■ **Your objective**:
Every line in the data below that has the word "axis" should be returned.

- - - - -

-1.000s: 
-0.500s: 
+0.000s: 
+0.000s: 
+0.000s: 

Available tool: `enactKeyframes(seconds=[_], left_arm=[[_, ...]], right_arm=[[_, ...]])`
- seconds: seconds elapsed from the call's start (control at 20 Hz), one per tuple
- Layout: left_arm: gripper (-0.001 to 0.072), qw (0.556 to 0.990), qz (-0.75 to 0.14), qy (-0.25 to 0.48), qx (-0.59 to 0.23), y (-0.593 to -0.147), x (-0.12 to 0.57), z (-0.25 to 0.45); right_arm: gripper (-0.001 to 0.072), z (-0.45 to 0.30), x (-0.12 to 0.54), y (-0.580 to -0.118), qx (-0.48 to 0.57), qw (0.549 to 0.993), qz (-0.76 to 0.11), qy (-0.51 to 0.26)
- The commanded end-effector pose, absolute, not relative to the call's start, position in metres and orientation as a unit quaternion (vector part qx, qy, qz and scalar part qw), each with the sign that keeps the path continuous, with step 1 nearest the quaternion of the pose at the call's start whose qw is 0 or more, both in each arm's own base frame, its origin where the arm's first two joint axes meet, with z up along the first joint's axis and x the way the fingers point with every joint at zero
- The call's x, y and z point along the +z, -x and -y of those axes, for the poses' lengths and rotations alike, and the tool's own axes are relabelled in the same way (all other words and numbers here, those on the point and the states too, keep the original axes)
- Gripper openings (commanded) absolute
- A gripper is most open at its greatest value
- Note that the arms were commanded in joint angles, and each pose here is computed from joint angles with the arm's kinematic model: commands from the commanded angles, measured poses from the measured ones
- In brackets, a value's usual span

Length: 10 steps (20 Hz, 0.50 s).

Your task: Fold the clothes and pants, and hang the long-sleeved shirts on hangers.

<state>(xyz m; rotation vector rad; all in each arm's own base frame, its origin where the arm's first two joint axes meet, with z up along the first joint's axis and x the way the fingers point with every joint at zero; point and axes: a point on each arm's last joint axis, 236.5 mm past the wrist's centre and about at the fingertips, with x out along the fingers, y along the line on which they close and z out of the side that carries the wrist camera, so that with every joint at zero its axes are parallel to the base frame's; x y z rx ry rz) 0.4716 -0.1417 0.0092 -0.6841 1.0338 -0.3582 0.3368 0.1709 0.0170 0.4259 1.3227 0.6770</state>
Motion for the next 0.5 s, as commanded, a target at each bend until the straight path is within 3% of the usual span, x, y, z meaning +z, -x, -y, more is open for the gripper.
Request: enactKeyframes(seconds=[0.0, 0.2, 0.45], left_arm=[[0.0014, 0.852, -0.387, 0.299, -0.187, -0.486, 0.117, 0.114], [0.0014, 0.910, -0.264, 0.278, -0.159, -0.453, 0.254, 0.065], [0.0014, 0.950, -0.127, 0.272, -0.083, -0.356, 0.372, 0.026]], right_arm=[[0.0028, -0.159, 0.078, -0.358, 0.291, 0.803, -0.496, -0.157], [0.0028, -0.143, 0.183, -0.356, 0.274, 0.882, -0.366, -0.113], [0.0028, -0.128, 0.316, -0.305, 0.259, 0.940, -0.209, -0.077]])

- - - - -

■ **Your response**:
- The commanded end-effector pose, absolute, not relative to the call's start, position in metres and orientation as a unit quaternion (vector part qx, qy, qz and scalar part qw), each with the sign that keeps the path continuous, with step 1 nearest the quaternion of the pose at the call's start whose qw is 0 or more, both in each arm's own base frame, its origin where the arm's first two joint axes meet, with z up along the first joint's axis and x the way the fingers point with every joint at zero
<state>(xyz m; rotation vector rad; all in each arm's own base frame, its origin where the arm's first two joint axes meet, with z up along the first joint's axis and x the way the fingers point with every joint at zero; point and axes: a point on each arm's last joint axis, 236.5 mm past the wrist's centre and about at the fingertips, with x out along the fingers, y along the line on which they close and z out of the side that carries the wrist camera, so that with every joint at zero its axes are parallel to the base frame's; x y z rx ry rz) 0.4716 -0.1417 0.0092 -0.6841 1.0338 -0.3582 0.3368 0.1709 0.0170 0.4259 1.3227 0.6770</state>

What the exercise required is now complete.